## WORK INSTRUCTIONS
Leave out the pictures and print the records below exactly.

[INPUT DATA Boundary: Start]

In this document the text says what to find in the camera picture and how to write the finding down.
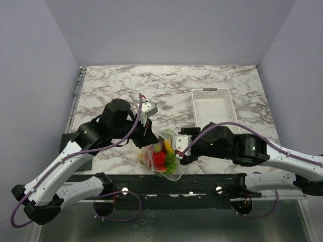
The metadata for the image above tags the white plastic basket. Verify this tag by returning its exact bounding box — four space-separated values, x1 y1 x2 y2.
191 88 238 128

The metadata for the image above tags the red watermelon slice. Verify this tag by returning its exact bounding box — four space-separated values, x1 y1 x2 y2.
141 149 154 169

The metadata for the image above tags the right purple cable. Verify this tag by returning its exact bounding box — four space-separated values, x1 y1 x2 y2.
176 122 323 219

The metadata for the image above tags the metal table edge strip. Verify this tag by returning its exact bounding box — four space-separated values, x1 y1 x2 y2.
65 66 87 133

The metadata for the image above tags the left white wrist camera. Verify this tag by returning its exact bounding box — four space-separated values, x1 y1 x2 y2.
139 101 158 126

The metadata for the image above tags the clear zip top bag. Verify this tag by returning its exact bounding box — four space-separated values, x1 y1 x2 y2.
138 129 182 182

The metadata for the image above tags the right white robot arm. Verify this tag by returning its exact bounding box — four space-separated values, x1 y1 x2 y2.
171 122 322 197

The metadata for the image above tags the yellow bell pepper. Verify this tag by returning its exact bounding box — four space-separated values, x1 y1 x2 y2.
163 140 174 153

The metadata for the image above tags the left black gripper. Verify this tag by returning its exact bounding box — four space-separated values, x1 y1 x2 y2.
111 113 159 149

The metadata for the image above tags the green grape bunch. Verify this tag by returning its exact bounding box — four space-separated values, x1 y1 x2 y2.
165 153 177 174

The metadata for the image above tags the black mounting rail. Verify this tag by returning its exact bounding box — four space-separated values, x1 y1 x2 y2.
100 173 261 210

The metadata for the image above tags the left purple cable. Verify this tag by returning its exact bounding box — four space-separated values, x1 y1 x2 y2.
10 93 147 229

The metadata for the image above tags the aluminium extrusion rail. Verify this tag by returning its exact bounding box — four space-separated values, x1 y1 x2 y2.
260 189 305 200

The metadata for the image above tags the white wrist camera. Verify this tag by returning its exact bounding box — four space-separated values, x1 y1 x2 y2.
139 101 158 126
171 135 192 159

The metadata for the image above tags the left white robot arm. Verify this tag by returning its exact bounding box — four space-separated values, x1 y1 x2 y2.
11 95 158 228

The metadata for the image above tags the purple cable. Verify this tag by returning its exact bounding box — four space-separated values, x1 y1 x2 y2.
10 93 147 229
176 122 323 219

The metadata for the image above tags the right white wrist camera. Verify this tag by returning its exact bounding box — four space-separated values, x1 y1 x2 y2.
171 135 192 159

[INPUT DATA Boundary: End]

## EXERCISE RESPONSE
In this document the text says what to find in the camera picture and how to write the finding down.
The metadata for the image above tags the white plastic basket. Verify this tag by returning its exact bounding box — four space-separated values, x1 y1 x2 y2.
191 88 238 128

The metadata for the image above tags the red watermelon slice. Verify this tag by returning its exact bounding box — four space-separated values, x1 y1 x2 y2.
141 149 154 169

The metadata for the image above tags the right purple cable. Verify this tag by returning its exact bounding box — four space-separated values, x1 y1 x2 y2.
176 122 323 219

The metadata for the image above tags the metal table edge strip. Verify this tag by returning its exact bounding box — four space-separated values, x1 y1 x2 y2.
65 66 87 133

The metadata for the image above tags the left white wrist camera. Verify this tag by returning its exact bounding box — four space-separated values, x1 y1 x2 y2.
139 101 158 126

The metadata for the image above tags the clear zip top bag. Verify this tag by returning its exact bounding box — four space-separated values, x1 y1 x2 y2.
138 129 182 182

The metadata for the image above tags the right white robot arm. Verify this tag by returning its exact bounding box — four space-separated values, x1 y1 x2 y2.
171 122 322 197

The metadata for the image above tags the yellow bell pepper. Verify this tag by returning its exact bounding box — four space-separated values, x1 y1 x2 y2.
163 140 174 153

The metadata for the image above tags the left black gripper. Verify this tag by returning its exact bounding box — four space-separated values, x1 y1 x2 y2.
111 113 159 149

The metadata for the image above tags the green grape bunch. Verify this tag by returning its exact bounding box — four space-separated values, x1 y1 x2 y2.
165 153 177 174

The metadata for the image above tags the black mounting rail. Verify this tag by returning its exact bounding box — four space-separated values, x1 y1 x2 y2.
100 173 261 210

The metadata for the image above tags the left purple cable. Verify this tag by returning its exact bounding box — four space-separated values, x1 y1 x2 y2.
10 93 147 229

The metadata for the image above tags the aluminium extrusion rail. Verify this tag by returning its exact bounding box — four space-separated values, x1 y1 x2 y2.
260 189 305 200

The metadata for the image above tags the white wrist camera. Verify this tag by returning its exact bounding box — four space-separated values, x1 y1 x2 y2.
139 101 158 126
171 135 192 159

The metadata for the image above tags the left white robot arm. Verify this tag by returning its exact bounding box — four space-separated values, x1 y1 x2 y2.
11 95 158 228

The metadata for the image above tags the purple cable. Verify this tag by returning its exact bounding box — four space-separated values, x1 y1 x2 y2.
10 93 147 229
176 122 323 219

The metadata for the image above tags the right white wrist camera. Verify this tag by returning its exact bounding box — four space-separated values, x1 y1 x2 y2.
171 135 192 159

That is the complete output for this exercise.